GC-specific gene silencing

For GC-specific gene silencing of PGI and PGM, sequences of pre-miRNAs were designed using the Web MicroRNA Designer tool (WMD3; http://wmd3.weigelworld.org/cgi-bin/webapp.cgi). The primer set listed in Supplemental Table S7 was used to incorporate the 21-bp amiRNA sequence into the MIR319a vector (Schwab et al., 2010). Subsequently, the amiRNA construct was subcloned into BJ36 (Moore et al., 1998) containing the GC-specific promoter KST1 (Kelly et al., 2013). The resulting pSF10 (amiR-PGM) and pSF21 (amiR-PGI) constructs were transformed into Arabidopsis WT (pSF10) and gpt1gpt2 (pSF21) backgrounds followed by selection of independent lines (Supplemental Table S8).

GC starch quantification

GC starch was quantified at the indicated time points. Epidermal peels were manually obtained from leaf number 5 or 6. GC starch granules were fixed and stained as previously described (Flütsch et al., 2018).
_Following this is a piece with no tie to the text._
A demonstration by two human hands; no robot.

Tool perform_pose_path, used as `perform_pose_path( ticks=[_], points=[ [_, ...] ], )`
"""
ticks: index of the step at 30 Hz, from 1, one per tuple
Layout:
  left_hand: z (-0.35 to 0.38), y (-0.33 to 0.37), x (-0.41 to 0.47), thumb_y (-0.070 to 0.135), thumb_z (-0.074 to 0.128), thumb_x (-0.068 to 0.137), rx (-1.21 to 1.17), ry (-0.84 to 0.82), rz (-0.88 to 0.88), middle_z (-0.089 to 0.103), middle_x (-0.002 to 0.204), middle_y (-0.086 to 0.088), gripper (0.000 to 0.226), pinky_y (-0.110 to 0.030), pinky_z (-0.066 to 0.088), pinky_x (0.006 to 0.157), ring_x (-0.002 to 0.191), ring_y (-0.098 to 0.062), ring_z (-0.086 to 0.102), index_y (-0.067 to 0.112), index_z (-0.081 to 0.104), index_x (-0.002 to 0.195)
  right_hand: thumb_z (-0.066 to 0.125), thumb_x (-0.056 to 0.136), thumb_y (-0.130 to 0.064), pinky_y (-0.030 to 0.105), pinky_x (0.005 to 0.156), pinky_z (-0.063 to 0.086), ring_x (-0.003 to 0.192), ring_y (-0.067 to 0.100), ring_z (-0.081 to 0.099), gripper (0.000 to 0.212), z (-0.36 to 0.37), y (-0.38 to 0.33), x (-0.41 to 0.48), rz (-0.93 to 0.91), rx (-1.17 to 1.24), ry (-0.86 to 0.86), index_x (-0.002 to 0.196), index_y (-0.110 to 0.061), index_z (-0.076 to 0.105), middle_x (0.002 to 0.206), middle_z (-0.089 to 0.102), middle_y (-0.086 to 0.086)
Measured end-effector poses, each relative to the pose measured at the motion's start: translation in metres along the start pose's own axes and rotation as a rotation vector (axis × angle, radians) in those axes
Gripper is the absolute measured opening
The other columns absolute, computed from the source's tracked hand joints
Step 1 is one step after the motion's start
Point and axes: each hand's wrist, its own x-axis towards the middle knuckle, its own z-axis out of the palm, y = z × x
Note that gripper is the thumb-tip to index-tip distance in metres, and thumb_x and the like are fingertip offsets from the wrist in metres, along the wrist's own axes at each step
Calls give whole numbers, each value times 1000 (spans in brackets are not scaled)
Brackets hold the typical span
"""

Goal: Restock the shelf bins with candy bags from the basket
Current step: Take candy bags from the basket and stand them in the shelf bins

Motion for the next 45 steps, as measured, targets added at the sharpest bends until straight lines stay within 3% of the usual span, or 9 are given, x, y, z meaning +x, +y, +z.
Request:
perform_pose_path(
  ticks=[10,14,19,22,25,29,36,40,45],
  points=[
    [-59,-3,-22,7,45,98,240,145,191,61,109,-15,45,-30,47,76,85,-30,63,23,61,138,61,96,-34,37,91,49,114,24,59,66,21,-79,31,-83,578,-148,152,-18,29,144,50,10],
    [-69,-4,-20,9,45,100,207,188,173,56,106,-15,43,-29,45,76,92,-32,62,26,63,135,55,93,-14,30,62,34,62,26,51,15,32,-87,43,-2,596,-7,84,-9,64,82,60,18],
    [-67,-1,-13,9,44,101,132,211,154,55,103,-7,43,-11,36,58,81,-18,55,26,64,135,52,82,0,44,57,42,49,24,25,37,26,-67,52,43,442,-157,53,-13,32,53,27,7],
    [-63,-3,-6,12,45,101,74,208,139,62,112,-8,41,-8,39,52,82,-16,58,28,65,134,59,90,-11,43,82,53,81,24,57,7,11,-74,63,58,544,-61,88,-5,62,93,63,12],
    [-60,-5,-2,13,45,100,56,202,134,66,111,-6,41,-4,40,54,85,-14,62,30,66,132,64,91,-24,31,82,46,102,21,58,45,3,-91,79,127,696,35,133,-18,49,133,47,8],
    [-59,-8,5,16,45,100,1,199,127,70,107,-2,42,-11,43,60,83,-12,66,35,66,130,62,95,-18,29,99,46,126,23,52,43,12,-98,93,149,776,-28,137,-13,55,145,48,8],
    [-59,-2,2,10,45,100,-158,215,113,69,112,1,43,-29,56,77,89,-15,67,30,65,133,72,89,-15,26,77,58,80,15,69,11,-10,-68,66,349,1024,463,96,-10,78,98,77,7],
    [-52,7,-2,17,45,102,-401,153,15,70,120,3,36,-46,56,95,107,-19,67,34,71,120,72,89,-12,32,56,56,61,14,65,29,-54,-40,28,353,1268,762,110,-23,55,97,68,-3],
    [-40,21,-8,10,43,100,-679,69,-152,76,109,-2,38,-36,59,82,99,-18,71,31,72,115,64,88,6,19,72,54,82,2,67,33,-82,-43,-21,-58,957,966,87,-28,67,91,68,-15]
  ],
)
Subsequently, GC starch granules were visualized and imaged using a confocal laser-scanning microscope Leica TCS SP5 (Leica Microsystems) or Zeiss LSM 780 (Zeiss) using the following set up: Argon laser 5%; Objective 63×, glycerol; Excitation 488 nm; Detector HyD3; Emission filter 610–640 nm; Format 1,024 × 1,024 pixel; Zoom 6× (Flütsch et al., 2018). Starch granule area was measured using ImageJ version 1.48 (NIH USA, http://rsbweb.nih.gov/ij/). To avoid overlapping signals with starch granules from MCs, images of GC starch granules were acquired only from mesophyll-free parts of the epidermal peels. Four biological replicates were analyzed per genotype and time point for each experiment.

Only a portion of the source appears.